ACTIVITY:
Down to the last line, repeat the data below exactly.

══════════

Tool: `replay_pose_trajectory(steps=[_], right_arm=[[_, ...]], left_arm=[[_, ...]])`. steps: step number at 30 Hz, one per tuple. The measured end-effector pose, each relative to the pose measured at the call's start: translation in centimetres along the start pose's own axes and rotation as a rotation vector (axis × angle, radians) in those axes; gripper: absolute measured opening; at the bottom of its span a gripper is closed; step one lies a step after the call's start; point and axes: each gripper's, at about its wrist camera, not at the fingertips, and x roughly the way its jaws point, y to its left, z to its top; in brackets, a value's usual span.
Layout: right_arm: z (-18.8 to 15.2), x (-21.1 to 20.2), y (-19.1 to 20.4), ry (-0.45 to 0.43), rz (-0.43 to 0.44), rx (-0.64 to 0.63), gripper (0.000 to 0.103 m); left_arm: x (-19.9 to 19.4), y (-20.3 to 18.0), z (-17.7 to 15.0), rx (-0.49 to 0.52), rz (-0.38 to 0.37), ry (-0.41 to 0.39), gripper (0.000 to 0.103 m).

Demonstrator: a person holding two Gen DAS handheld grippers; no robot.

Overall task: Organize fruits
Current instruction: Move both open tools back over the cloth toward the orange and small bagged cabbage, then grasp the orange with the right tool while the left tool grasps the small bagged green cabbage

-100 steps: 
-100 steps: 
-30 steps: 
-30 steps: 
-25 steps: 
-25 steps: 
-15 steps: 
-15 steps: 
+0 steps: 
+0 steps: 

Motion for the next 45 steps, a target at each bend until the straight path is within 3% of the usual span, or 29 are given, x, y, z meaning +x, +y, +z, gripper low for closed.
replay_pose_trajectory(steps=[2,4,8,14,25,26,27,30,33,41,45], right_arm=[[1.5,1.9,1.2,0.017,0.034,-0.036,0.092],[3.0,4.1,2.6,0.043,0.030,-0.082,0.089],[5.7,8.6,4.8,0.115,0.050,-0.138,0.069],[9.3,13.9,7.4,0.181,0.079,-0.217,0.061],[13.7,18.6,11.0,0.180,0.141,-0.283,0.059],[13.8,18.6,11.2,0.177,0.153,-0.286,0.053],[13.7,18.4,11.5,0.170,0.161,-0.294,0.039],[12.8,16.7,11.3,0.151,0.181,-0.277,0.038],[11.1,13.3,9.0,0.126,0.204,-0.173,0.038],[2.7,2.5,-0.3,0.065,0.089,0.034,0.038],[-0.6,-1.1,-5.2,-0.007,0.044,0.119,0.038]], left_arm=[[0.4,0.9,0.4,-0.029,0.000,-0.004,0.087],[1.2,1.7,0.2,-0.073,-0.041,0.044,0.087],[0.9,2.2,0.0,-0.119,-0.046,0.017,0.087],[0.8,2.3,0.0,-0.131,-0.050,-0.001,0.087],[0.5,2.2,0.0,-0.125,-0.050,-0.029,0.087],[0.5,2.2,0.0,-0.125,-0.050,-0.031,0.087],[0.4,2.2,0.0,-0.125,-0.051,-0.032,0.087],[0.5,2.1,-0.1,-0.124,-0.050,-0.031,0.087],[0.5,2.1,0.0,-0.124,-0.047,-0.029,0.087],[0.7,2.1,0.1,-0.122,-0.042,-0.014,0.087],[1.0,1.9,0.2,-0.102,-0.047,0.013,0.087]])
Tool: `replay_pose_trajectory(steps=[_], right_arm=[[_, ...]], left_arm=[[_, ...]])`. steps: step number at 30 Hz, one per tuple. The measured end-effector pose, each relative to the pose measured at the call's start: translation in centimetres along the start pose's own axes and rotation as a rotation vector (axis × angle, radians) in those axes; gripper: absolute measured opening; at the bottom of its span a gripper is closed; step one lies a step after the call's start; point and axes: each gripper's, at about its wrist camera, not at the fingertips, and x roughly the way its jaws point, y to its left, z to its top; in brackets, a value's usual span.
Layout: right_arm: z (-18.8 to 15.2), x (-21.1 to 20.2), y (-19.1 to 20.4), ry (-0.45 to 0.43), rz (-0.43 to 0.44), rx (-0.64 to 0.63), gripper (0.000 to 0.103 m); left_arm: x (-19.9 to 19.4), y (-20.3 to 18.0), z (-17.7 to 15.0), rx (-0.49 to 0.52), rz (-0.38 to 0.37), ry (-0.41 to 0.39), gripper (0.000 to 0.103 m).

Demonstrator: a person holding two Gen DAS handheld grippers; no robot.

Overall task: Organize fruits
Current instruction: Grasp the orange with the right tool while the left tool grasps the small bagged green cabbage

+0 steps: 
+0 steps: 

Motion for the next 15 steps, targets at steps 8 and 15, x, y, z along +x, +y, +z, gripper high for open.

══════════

EXERCISE SOLUTION:
Tool: `replay_pose_trajectory(steps=[_], right_arm=[[_, ...]], left_arm=[[_, ...]])`. steps: step number at 30 Hz, one per tuple. The measured end-effector pose, each relative to the pose measured at the call's start: translation in centimetres along the start pose's own axes and rotation as a rotation vector (axis × angle, radians) in those axes; gripper: absolute measured opening; at the bottom of its span a gripper is closed; step one lies a step after the call's start; point and axes: each gripper's, at about its wrist camera, not at the fingertips, and x roughly the way its jaws point, y to its left, z to its top; in brackets, a value's usual span.
Layout: right_arm: z (-18.8 to 15.2), x (-21.1 to 20.2), y (-19.1 to 20.4), ry (-0.45 to 0.43), rz (-0.43 to 0.44), rx (-0.64 to 0.63), gripper (0.000 to 0.103 m); left_arm: x (-19.9 to 19.4), y (-20.3 to 18.0), z (-17.7 to 15.0), rx (-0.49 to 0.52), rz (-0.38 to 0.37), ry (-0.41 to 0.39), gripper (0.000 to 0.103 m).

Demonstrator: a person holding two Gen DAS handheld grippers; no robot.

Overall task: Organize fruits
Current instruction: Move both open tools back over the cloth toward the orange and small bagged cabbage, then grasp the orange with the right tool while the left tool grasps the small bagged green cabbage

-100 steps: 
-100 steps: 
-30 steps: 
-30 steps: 
-25 steps: 
-25 steps: 
-15 steps: 
-15 steps: 
+0 steps: 
+0 steps: 

Motion for the next 45 steps, a target at each bend until the straight path is within 3% of the usual span, or 29 are given, x, y, z meaning +x, +y, +z, gripper low for closed.
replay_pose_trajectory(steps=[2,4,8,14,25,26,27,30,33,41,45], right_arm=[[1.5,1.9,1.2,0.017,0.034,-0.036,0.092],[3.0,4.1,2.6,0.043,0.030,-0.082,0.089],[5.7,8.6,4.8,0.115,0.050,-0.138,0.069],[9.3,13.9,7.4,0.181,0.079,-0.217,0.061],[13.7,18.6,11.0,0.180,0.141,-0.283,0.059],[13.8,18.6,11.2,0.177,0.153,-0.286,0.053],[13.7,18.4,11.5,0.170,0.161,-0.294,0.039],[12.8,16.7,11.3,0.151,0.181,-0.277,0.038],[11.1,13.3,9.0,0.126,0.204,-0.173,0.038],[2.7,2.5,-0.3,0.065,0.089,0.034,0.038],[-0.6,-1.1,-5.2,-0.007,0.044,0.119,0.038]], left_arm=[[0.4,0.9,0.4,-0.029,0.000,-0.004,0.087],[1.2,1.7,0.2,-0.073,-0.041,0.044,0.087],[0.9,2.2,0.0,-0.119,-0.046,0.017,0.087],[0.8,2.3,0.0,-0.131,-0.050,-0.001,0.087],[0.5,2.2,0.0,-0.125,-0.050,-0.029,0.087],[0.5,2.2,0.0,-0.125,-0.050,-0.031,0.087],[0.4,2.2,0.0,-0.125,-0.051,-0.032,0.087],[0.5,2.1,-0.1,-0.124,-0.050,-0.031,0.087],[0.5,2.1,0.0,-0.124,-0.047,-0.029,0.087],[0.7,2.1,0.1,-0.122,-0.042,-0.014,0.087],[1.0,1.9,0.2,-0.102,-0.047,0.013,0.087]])
Tool: `replay_pose_trajectory(steps=[_], right_arm=[[_, ...]], left_arm=[[_, ...]])`. steps: step number at 30 Hz, one per tuple. The measured end-effector pose, each relative to the pose measured at the call's start: translation in centimetres along the start pose's own axes and rotation as a rotation vector (axis × angle, radians) in those axes; gripper: absolute measured opening; at the bottom of its span a gripper is closed; step one lies a step after the call's start; point and axes: each gripper's, at about its wrist camera, not at the fingertips, and x roughly the way its jaws point, y to its left, z to its top; in brackets, a value's usual span.
Layout: right_arm: z (-18.8 to 15.2), x (-21.1 to 20.2), y (-19.1 to 20.4), ry (-0.45 to 0.43), rz (-0.43 to 0.44), rx (-0.64 to 0.63), gripper (0.000 to 0.103 m); left_arm: x (-19.9 to 19.4), y (-20.3 to 18.0), z (-17.7 to 15.0), rx (-0.49 to 0.52), rz (-0.38 to 0.37), ry (-0.41 to 0.39), gripper (0.000 to 0.103 m).

Demonstrator: a person holding two Gen DAS handheld grippers; no robot.

Overall task: Organize fruits
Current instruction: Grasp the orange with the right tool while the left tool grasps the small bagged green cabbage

+0 steps: 
+0 steps: 

Motion for the next 15 steps, targets at steps 8 and 15, x, y, z along +x, +y, +z, gripper high for open.

Work on the exercise is finished.